Produce word for word the lines of the data below running from the one that has "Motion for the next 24" to the one that has "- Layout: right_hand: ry", inclusive, and no others.

- _Data extracted from a collection_:
____________________
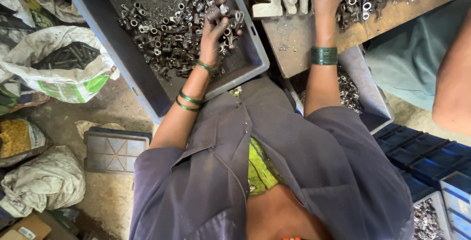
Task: The person repeatedly picks small metal parts from a gray bin and places them onto a wooden board with a white fixture. The person handles the parts one at a time, moving them between the bin and the board throughout the clip.
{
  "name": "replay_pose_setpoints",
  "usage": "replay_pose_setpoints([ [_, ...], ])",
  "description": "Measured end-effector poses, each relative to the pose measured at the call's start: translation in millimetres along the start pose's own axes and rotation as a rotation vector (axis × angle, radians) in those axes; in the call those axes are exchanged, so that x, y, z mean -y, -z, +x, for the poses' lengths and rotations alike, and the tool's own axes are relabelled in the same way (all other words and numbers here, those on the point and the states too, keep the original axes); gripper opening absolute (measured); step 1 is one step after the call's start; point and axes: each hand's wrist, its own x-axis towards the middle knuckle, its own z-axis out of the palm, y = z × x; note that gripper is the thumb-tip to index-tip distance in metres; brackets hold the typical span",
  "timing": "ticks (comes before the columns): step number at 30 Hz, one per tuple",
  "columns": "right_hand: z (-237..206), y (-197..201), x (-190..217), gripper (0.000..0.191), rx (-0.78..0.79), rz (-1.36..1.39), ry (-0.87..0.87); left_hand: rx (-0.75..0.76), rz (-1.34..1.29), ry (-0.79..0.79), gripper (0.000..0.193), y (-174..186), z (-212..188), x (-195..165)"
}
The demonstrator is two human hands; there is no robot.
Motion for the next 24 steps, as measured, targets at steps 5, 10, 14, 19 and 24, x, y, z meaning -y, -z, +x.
replay_pose_setpoints([
  [5, 0.4, 8.0, 10.4, 0.043, 0.049, 0.134, -0.018, 0.044, -0.109, -0.014, 0.054, -5.8, -10.6, -13.4],
  [10, -4.1, 7.7, 13.3, 0.035, 0.024, 0.300, -0.056, -0.016, -0.217, 0.117, 0.052, -5.9, -7.4, -16.0],
  [14, -8.3, 7.3, 6.5, 0.035, 0.004, 0.360, -0.100, -0.063, -0.228, 0.142, 0.054, -5.0, -5.5, -14.8],
  [19, -13.2, 8.4, 4.4, 0.039, 0.006, 0.306, -0.127, -0.009, -0.290, 0.119, 0.051, -6.9, -6.0, -17.0],
  [24, -28.2, 20.2, 13.8, 0.027, -0.195, -0.090, 0.306, -0.029, -0.294, 0.120, 0.049, -5.5, -4.0, -19.3],
])
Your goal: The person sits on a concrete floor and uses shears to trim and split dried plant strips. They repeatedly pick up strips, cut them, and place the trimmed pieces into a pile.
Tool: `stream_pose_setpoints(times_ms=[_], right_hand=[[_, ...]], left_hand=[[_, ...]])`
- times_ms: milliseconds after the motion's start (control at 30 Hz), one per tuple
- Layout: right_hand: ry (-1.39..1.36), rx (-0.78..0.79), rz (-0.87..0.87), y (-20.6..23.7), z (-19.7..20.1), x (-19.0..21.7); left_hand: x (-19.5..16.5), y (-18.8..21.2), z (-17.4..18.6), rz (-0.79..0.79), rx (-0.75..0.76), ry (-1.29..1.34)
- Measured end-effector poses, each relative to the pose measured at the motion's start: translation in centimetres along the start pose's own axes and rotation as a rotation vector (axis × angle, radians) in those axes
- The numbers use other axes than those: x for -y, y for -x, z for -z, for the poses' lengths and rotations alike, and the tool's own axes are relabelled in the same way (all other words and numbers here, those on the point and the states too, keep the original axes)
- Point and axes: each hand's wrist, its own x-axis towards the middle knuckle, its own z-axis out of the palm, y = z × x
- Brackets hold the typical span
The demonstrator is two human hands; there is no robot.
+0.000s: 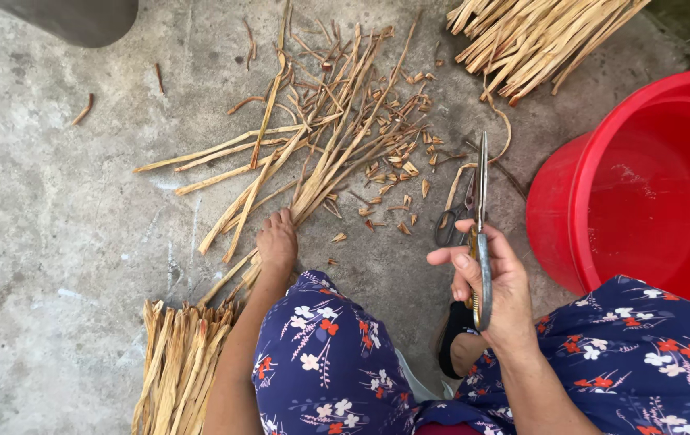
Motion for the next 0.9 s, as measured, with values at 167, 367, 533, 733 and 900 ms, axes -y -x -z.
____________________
- _Answer area_:
Motion for the next 24 steps, as measured, targets at steps 5, 10, 14, 19 and 24, x, y, z meaning -y, -z, +x.
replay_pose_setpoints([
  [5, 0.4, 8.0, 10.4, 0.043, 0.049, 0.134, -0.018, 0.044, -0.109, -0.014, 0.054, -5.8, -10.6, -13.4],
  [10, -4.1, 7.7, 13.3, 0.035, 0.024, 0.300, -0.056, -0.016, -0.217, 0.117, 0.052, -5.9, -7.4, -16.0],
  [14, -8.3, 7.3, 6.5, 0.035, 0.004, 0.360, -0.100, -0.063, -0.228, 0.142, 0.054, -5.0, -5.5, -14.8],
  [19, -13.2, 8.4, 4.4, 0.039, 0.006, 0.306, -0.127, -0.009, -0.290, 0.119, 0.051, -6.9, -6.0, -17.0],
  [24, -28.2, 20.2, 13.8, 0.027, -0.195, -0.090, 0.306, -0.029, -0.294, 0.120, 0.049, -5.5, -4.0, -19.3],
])
Your goal: The person sits on a concrete floor and uses shears to trim and split dried plant strips. They repeatedly pick up strips, cut them, and place the trimmed pieces into a pile.
Tool: `stream_pose_setpoints(times_ms=[_], right_hand=[[_, ...]], left_hand=[[_, ...]])`
- times_ms: milliseconds after the motion's start (control at 30 Hz), one per tuple
- Layout: right_hand: ry (-1.39..1.36), rx (-0.78..0.79), rz (-0.87..0.87), y (-20.6..23.7), z (-19.7..20.1), x (-19.0..21.7); left_hand: x (-19.5..16.5), y (-18.8..21.2), z (-17.4..18.6), rz (-0.79..0.79), rx (-0.75..0.76), ry (-1.29..1.34)

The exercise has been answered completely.